▶ Work instruction
Which lines below contain the word "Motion"? Copy each one.
Data extract: Begin
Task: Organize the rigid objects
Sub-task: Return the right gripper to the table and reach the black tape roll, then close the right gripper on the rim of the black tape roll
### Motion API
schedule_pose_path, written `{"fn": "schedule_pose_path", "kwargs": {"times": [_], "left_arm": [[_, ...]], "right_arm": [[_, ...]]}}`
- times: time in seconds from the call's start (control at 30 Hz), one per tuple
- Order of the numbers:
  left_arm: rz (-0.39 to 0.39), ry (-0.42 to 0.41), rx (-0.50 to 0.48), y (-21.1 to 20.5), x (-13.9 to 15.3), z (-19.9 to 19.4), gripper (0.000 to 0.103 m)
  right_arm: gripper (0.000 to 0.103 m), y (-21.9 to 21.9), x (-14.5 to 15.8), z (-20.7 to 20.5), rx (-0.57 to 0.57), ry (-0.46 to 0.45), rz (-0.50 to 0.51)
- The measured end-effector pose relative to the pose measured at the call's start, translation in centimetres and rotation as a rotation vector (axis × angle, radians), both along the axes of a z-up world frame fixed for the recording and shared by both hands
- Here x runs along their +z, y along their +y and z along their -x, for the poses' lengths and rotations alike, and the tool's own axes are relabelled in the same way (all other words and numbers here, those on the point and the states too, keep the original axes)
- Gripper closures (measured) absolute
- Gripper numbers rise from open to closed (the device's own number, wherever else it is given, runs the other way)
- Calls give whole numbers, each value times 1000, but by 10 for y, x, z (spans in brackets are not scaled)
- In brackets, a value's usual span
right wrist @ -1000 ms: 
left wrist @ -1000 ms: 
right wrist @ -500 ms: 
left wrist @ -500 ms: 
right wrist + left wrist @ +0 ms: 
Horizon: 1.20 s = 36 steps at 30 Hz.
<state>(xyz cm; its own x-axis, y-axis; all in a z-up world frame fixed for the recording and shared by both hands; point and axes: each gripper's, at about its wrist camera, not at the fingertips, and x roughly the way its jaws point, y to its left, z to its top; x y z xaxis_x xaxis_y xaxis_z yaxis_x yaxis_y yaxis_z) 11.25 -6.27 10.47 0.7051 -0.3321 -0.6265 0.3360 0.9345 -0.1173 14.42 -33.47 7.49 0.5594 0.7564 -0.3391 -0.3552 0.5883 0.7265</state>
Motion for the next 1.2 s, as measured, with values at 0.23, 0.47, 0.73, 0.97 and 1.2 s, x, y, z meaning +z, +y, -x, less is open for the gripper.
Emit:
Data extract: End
▶ Task solution
### Motion API
Motion for the next 1.2 s, as measured, with values at 0.23, 0.47, 0.73, 0.97 and 1.2 s, x, y, z meaning +z, +y, -x, less is open for the gripper.

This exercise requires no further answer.